Task statement:
When a line in the data below includes "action", pick it out and copy it.

Dataset records

--*--

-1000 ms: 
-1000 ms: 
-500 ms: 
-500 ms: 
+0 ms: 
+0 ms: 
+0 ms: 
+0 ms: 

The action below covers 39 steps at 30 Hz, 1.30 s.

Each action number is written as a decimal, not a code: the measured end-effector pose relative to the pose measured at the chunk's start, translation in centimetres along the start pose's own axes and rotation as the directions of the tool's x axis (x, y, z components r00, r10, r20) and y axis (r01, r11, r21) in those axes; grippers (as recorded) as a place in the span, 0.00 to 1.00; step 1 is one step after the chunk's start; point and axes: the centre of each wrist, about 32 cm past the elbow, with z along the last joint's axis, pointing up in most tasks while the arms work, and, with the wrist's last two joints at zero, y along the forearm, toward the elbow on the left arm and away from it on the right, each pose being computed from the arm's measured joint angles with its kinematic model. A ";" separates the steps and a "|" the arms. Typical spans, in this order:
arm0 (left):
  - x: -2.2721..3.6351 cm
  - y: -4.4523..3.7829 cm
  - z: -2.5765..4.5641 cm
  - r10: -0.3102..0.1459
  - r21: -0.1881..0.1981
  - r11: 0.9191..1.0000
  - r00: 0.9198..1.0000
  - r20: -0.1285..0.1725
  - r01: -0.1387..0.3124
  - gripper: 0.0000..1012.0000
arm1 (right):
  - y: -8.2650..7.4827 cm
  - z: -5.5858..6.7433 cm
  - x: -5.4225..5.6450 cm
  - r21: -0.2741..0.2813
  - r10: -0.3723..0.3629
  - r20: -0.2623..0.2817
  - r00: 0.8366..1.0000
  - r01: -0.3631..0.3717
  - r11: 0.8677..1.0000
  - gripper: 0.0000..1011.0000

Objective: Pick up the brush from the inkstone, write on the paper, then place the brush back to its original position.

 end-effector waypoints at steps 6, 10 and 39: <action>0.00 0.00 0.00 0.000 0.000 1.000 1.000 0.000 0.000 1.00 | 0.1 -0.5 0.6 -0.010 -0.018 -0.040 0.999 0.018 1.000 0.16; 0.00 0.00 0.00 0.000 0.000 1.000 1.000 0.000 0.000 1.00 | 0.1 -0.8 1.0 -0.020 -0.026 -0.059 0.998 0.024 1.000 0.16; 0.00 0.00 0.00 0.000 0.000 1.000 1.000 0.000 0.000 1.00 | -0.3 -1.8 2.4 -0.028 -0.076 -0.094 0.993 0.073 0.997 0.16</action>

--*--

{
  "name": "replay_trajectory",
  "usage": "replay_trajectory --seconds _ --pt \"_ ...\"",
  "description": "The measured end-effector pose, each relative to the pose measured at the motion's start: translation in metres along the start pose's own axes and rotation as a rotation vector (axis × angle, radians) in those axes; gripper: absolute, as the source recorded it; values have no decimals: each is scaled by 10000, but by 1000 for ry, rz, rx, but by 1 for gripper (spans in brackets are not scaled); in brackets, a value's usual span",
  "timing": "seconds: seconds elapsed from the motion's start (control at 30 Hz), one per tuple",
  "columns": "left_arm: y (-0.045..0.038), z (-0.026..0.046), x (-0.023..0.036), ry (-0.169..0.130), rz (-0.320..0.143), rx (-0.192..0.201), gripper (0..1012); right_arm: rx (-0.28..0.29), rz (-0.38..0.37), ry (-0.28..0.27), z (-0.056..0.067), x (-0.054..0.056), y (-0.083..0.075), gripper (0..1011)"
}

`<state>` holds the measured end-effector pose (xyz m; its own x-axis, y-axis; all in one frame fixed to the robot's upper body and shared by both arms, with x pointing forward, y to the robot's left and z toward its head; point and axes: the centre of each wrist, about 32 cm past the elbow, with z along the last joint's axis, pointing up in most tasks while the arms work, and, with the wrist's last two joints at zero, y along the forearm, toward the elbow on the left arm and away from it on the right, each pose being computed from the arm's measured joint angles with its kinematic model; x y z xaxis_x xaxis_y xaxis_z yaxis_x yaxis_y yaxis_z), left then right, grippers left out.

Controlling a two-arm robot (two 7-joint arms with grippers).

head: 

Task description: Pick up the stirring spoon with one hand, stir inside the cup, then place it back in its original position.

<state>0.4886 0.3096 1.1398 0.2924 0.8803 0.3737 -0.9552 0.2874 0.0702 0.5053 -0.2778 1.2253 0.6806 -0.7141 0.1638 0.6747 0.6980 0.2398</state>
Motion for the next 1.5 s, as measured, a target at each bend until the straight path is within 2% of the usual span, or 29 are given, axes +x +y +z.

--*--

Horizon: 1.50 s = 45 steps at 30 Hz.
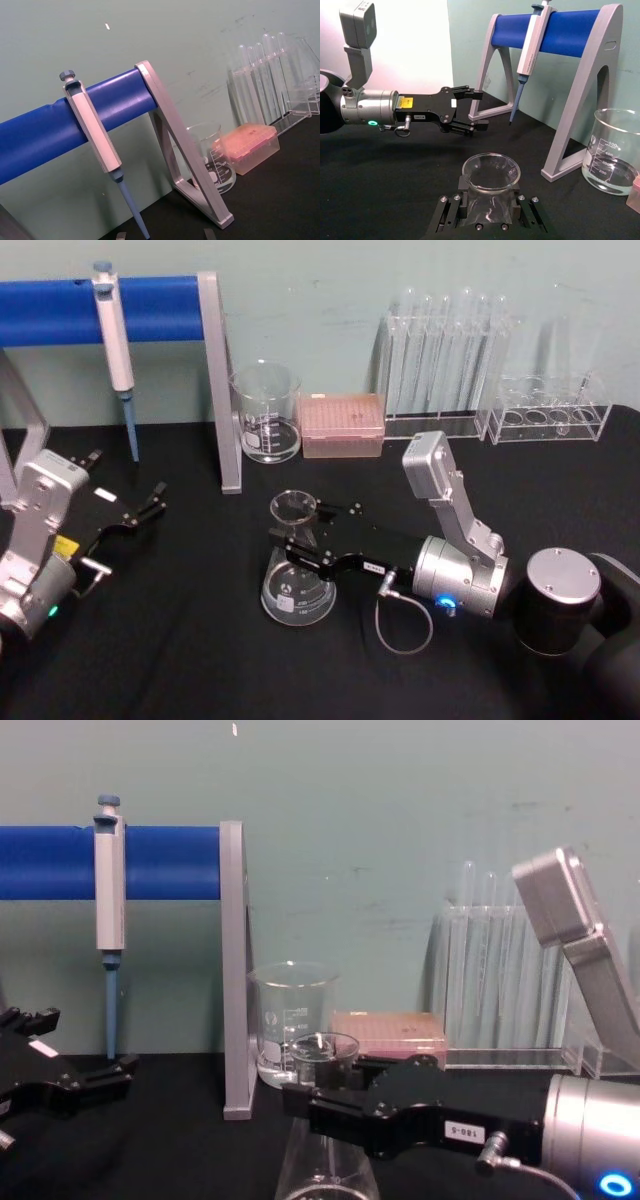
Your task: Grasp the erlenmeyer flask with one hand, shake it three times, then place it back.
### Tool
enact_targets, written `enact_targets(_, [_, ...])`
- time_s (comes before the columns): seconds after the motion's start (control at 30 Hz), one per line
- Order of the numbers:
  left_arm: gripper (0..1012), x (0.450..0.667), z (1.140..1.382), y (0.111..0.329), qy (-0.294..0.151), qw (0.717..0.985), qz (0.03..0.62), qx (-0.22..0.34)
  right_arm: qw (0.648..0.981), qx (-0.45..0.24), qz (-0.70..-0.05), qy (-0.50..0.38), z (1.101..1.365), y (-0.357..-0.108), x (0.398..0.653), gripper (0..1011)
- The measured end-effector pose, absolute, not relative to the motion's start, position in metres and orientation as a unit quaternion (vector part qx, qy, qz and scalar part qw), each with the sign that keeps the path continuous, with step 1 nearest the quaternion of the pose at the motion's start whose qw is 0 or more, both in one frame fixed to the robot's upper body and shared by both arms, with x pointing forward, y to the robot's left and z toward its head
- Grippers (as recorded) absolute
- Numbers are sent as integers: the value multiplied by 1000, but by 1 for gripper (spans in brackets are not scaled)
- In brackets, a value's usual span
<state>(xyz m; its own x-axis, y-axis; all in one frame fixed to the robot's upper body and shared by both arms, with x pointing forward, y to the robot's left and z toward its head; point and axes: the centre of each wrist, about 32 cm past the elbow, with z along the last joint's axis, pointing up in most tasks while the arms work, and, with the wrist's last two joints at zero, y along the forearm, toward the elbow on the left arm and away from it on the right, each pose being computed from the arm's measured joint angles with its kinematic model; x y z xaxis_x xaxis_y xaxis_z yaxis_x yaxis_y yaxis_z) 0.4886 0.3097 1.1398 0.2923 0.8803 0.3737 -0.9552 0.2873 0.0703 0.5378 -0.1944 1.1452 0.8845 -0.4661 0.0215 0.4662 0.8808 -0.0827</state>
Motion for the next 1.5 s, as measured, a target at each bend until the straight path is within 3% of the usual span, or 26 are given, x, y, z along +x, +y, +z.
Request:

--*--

Solved problem:
The action below covers 39 steps at 30 Hz, 1.30 s.
Each action number is written as a decimal, not a code: the measured end-effector pose relative to the pose measured at the chunk's start, translation in centimetres along the start pose's own axes and rotation as the directions of the tool's x axis (x, y, z components r00, r10, r20) and y axis (r01, r11, r21) in those axes; grippers (as recorded) as a place in the span, 0.00 to 1.00; step 1 is one step after the chunk's start; point and axes: the centre of each wrist, about 32 cm past the elbow, with z along the last joint's axis, pointing up in most tasks while the arms work, and, with the wrist's last two joints at zero, y along the forearm, toward the elbow on the left arm and away from it on the right, each pose being computed from the arm's measured joint angles with its kinematic model. A ";" separates the steps and a "|" the arms. Typical spans, in this order:
 end-effector waypoints at steps 6, 10 and 39: <action>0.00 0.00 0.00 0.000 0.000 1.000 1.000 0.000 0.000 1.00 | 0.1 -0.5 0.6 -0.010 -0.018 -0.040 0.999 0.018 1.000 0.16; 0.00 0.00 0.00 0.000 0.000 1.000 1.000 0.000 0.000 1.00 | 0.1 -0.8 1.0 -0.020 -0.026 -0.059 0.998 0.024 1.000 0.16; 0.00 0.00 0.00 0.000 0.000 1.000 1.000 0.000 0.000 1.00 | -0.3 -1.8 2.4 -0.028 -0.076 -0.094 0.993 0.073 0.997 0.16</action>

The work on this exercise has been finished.